4, blood pressure, pulse, body temperature and mental changes, pay attention to the presence of shock and consciousness disorders.
Auxiliary examination
1, blood (urine, ascites) amylase, blood lipase examination.
2.B ultrasound or/and CT examination.
3, abdominal X-ray plain examination.
4.Blood routine, red blood cell pressure product, blood glucose, serum electrolytes and blood gas analysis.
5. Liver and kidney function tests, noting elevated SGOT and LDH.
Diagnosis and differential diagnosis
Based on the history, signs and auxiliary examinations, the diagnosis of acute pancreatitis is mostly free of difficulties, but the type should be noted.
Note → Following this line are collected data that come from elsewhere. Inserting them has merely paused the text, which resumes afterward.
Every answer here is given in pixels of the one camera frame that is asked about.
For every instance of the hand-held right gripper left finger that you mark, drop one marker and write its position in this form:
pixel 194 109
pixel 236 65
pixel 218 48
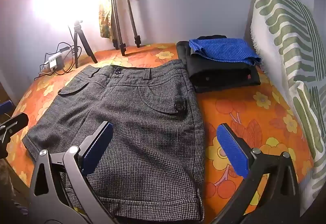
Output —
pixel 98 147

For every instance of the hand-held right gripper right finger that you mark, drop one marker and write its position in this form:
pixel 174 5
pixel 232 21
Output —
pixel 233 150

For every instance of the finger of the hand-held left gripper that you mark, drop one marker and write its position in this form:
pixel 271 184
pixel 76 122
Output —
pixel 15 122
pixel 5 107

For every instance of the grey houndstooth short pants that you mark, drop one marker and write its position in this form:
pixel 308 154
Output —
pixel 142 117

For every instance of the orange floral bedspread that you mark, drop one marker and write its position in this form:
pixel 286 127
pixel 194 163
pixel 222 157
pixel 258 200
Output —
pixel 254 117

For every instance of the white charger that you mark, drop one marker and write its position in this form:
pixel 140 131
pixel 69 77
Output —
pixel 53 64

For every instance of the black power adapter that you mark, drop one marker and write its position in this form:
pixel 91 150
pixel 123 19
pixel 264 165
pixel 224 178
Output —
pixel 60 63

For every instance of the black folded garment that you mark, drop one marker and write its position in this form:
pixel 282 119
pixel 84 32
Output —
pixel 219 73

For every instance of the small black tripod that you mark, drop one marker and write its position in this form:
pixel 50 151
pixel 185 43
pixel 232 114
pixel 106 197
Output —
pixel 75 43

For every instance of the blue ribbed folded cloth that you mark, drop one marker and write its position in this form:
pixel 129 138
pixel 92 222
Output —
pixel 224 49

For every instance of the white green striped pillow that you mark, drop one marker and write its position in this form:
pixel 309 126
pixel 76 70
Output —
pixel 285 35

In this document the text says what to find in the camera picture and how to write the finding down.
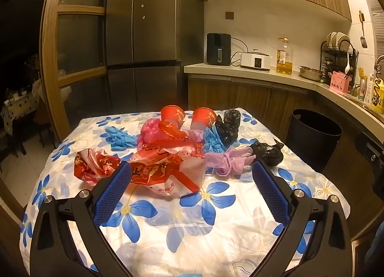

Ransons 11 indicators can help to classify and judge the prognosis, the first 5 of which are checked at the time of admission and the last 6 within 48 hours of hospitalization, and positive results of 3 or less are considered mild and ≥3 are considered severe.
Appendix: Ranson indicators.
1, age above 55 years.
2, blood glucose (BS) of 11 μmol/L or more.
3, white blood cell (WBC) 16 109/L or more.
4. lactate dehydrogenase (LDH) of 700 U/dl or more.
5. glutamic oxalacetic transaminase (SGOT) of 250 U (FranKel method) or more.
6.Red blood cell pressure (Ht) decreased by 10%.
7, serum calcium (Ca++) less than 2mmo1/L.
8, alkaline reserve (BE) less than -4mmo1/L.
9, urea nitrogen (BUN) increased by more than 1.8 mmo1/L.
10, partial pressure of oxygen (PaOz) less than 8kPa.
11, loss of body fluid greater than 6L.
Differential diagnosis of diseases mainly include acute cholangitis, acute upper gastrointestinal perforation, strangulated intestinal obstruction, etc.
【Treatment principles】.
1.Non-surgical treatment.
(1) fasting, continuous gastrointestinal decompression.
(2) antispasmodic and analgesic, the use of dulcolax should be used simultaneously with atropine.
(3) Inhibit pancreatic secretion, apply 5-FU, H2 receptor antagonist, santoprene or stanozolam.
(4) Anti-infection, anti-shock, correction of water-electrolyte imbalance and acid-base metabolism disorder.
(5) Nutritional support.
2.Surgical treatment.
(1) Indications for surgery.
(1) severe pancreatitis, non-surgical treatment is ineffective, the peritoneal irritation signs aggravated.
(2) combined with peripancreatic infection or extra-pancreatic organ lesions.
3) Complicated pancreatic abscess.
(4) Other surgical emergencies cannot be excluded.
(2) Surgical modalities.
(1) pancreatic envelope dissection, clear or conventional partial pancreatectomy.
2) biliary tract exploration, drainage and, if necessary, removal of the gallbladder.
3) decompressive gastrostomy.
4) nutritional jejunostomy.
(5) abdominal irrigation and drainage tube placement.
(3) Postoperative management.
(1) Same as non-operative treatment.
(2) Keep the irrigation and drainage tubes open.
3) close monitoring of the condition and attention to the prevention and control of complications.
(4) TPN within 2 weeks after surgery, 2 weeks after the injection of nutrient solution through the jejunostomy tube, from PPN + PEN gradually over to TEN.
【Efficacy criteria
1.Cure: disappearance of symptoms and signs, healing of incision in surgical patients, no complications or disappearance of complications.
2, improved: symptoms, signs and symptoms reduced, or surgical complications stable, need to postpone for further treatment.
3, not healed: symptoms, signs aggravated or untreated.
Discharge criteria]
Those who achieve clinical cure or improvement.